Hi Sayali,
I'm dealing with a similar problem. Detecting table contents
accurately has never been easy with tesseract. I would suggest building
your own pipeline for Detecting tables and complex layouts. There are many
public datasets available. I'm trying to use Deeplab V3+ by Google
Model : https://github.com/tensorflow/models/tree/master/research/deeplab
Dataset : https://www.primaresearch.org/datasets/Layout_Analysis
Deeplab is properly documented and really good at its job.

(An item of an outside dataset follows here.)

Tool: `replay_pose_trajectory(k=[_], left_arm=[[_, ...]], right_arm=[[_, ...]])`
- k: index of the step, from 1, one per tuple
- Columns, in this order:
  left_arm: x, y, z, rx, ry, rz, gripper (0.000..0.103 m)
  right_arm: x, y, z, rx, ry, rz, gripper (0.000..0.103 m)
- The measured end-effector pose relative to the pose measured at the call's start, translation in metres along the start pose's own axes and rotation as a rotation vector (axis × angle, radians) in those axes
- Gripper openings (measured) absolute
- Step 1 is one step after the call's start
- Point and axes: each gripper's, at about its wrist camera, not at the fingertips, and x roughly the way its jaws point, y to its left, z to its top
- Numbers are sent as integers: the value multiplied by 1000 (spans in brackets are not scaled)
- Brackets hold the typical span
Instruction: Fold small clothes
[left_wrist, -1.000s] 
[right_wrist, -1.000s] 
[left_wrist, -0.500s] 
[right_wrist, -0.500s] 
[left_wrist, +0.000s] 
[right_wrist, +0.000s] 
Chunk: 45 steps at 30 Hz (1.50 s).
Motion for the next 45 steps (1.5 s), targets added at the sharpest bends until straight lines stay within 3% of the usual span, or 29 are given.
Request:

If you are
familiar with ML, this would be a piece of cake for you.
Hope this helps. 😃
Regards,
Krishna Prasad A S
On Thu, Jun 6, 2019 at 8:41 AM Sayali begampure <[email protected]>
wrote:
> Hello ,I tried with both psm 6 and psm 3 , but still problem in detecting
> the table contents.Numbers are not visible and also sometimes only heading
> is visible.
> Any other change I can do in tesseract or for image quality improvement?
>
> TIA
>
> On Friday, 31 May 2019 19:41:50 UTC+5:30, Amulya Kali wrote:
>>
>> Hi, I'm not sure about the psm mode you have used. You can try psm 6 for
>> table.
>>
>> Something like this..
>> pytesseract.image_to_string(image, lang='eng', config='--psm 6')
>>
>> On Fri, May 31, 2019, 16:14 Sayali begampure <[email protected]>
>> wrote:
>>
>>> Used psm for 2 column documents. Its showing results perfectly.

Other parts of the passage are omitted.